Set down, character for character, everything in the records below from the line holding "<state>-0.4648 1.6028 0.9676" down to the line holding "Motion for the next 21", and no other line.
Available data: Begin
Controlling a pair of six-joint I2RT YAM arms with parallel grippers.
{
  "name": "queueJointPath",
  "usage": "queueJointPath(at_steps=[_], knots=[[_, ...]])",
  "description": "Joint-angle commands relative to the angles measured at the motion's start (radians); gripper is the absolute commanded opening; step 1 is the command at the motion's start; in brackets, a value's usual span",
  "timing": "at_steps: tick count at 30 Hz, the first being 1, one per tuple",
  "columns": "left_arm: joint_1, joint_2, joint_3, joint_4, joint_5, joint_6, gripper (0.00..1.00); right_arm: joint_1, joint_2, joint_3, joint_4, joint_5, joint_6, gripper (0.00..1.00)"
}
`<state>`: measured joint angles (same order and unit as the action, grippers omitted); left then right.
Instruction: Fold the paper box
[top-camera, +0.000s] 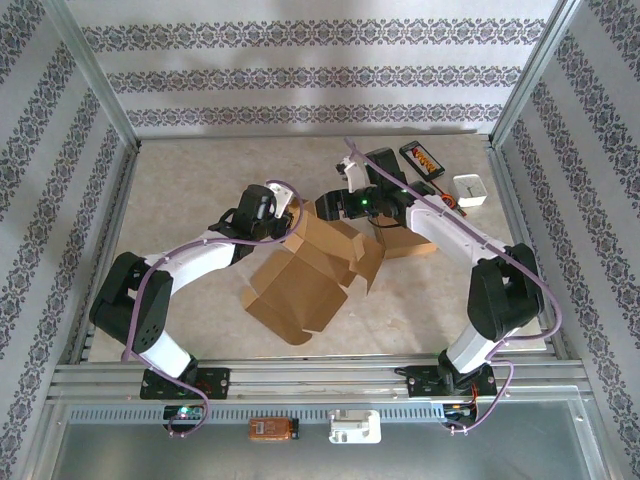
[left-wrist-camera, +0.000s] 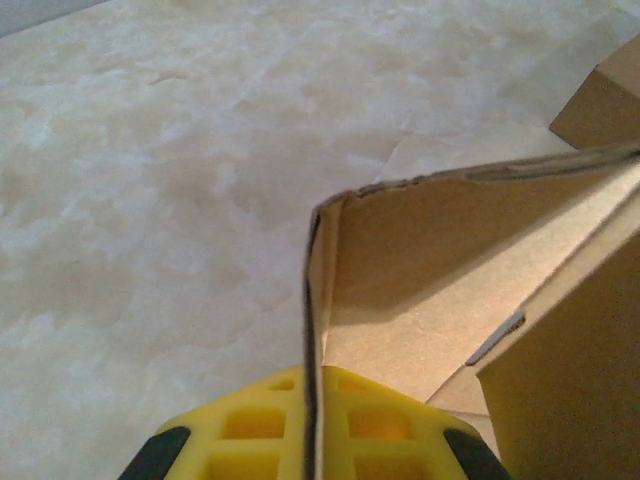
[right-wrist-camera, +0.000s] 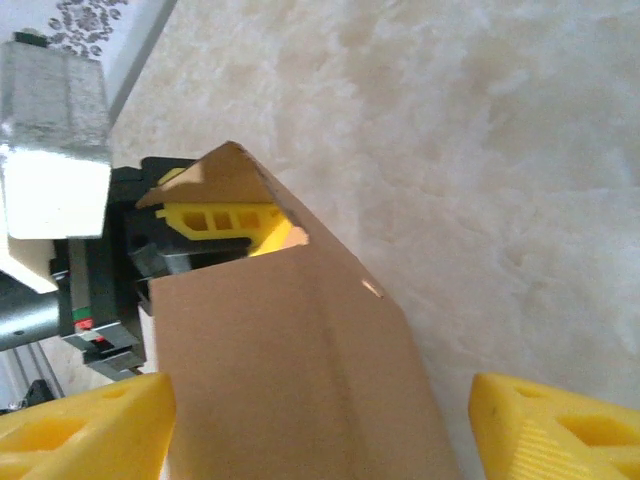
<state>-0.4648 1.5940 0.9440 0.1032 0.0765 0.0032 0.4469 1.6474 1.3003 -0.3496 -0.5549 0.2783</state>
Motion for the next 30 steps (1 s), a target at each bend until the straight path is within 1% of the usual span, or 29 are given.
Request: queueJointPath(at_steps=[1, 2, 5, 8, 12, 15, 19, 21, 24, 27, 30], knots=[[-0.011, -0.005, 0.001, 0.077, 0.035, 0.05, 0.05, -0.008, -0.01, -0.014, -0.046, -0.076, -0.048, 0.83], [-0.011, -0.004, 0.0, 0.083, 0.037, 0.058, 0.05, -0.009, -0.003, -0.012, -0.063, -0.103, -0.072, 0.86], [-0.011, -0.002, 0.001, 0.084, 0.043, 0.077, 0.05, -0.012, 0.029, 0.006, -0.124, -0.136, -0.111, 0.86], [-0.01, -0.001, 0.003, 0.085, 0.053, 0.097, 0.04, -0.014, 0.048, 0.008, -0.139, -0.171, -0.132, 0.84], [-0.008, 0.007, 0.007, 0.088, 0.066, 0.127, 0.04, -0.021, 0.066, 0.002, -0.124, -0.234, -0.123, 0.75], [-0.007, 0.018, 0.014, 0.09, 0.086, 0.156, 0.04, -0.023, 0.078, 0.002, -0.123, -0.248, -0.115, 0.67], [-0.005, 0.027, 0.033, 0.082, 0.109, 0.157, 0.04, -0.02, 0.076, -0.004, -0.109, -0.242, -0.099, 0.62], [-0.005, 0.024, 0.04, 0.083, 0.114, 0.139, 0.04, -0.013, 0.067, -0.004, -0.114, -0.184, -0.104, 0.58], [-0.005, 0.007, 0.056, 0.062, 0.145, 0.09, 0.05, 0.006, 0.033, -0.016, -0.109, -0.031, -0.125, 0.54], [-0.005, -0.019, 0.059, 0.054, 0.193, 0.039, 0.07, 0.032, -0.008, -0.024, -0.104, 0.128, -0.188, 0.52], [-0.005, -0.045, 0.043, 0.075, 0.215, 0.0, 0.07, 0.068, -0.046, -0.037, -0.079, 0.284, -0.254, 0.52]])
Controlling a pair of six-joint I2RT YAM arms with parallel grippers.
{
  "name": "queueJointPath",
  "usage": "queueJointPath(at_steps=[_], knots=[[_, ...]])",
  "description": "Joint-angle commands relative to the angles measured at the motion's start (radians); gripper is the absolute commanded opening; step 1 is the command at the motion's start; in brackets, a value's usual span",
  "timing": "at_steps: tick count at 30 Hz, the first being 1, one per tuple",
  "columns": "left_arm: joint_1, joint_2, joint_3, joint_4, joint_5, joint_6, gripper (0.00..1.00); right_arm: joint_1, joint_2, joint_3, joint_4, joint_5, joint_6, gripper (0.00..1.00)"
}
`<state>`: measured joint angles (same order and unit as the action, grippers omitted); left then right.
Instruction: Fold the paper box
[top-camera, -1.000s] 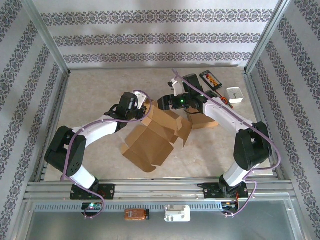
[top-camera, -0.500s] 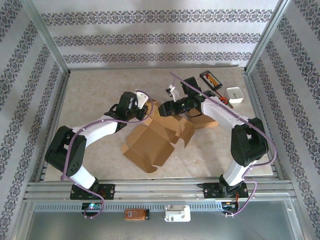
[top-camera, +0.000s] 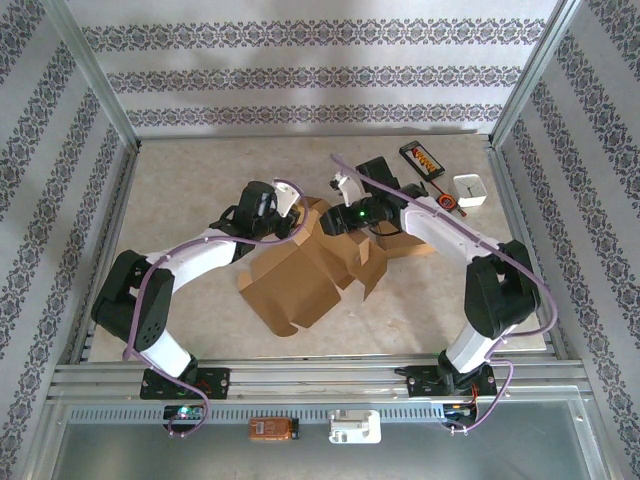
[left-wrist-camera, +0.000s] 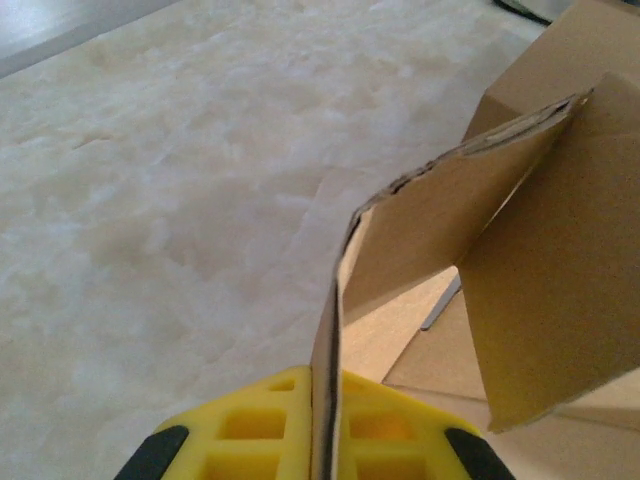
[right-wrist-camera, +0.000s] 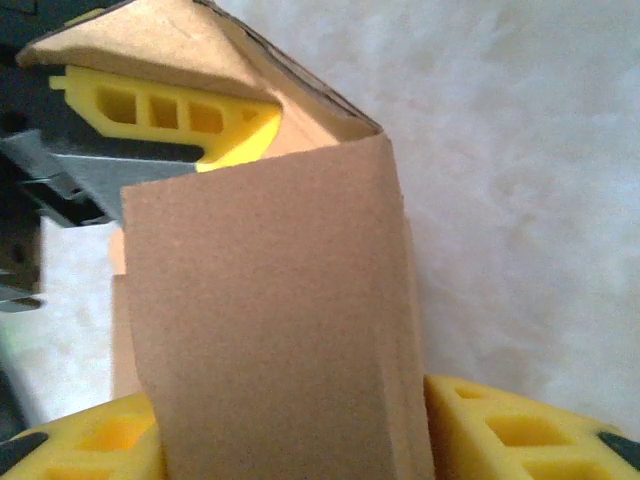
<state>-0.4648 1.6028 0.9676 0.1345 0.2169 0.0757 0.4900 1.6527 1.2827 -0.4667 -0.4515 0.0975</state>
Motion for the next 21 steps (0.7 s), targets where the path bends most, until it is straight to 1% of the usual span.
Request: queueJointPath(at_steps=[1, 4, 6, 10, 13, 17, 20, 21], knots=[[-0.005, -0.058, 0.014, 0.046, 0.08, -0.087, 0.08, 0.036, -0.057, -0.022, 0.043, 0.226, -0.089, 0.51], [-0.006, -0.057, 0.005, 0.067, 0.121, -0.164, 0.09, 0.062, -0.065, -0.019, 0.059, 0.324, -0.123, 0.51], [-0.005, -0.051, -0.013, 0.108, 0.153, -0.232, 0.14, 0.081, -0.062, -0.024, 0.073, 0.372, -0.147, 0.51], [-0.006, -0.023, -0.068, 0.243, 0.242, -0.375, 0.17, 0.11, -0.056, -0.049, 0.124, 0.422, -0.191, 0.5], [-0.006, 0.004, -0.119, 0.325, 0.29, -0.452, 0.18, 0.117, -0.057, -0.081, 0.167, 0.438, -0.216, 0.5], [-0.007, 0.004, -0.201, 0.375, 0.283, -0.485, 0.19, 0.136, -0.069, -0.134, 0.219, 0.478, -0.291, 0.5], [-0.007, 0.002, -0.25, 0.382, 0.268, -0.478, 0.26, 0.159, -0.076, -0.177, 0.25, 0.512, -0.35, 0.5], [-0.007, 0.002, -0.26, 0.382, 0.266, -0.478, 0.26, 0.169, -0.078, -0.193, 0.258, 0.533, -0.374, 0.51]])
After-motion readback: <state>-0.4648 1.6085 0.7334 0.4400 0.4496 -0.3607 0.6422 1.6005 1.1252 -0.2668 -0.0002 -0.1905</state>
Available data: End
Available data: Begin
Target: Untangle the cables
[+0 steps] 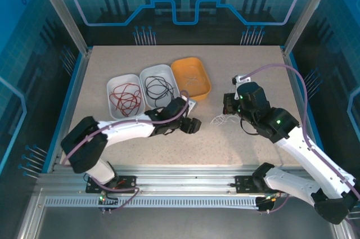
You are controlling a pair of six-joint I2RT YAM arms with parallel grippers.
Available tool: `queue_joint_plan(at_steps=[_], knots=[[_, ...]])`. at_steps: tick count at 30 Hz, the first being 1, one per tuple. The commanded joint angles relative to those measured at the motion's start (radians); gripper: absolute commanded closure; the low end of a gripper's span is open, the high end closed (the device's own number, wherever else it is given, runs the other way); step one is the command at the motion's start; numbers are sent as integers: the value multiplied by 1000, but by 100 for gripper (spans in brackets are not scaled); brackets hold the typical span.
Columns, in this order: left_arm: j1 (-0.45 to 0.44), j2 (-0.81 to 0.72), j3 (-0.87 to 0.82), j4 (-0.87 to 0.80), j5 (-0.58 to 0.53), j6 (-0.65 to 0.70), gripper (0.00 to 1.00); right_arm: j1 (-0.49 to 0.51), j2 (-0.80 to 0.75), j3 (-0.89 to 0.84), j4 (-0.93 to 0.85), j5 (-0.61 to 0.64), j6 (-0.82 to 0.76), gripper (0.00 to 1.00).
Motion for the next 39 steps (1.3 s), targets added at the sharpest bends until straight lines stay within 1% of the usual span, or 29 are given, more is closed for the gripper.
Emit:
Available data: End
■ Answer box ■
<state>-0.4648 1.6028 0.9676 0.1345 0.2169 0.0757 0.4900 1.6527 1.2827 -0.4667 -0.4515 0.0975</state>
Motion for the next 21 steps (0.7 s), targets where the path bends most, until it is straight to 1% of the usual span.

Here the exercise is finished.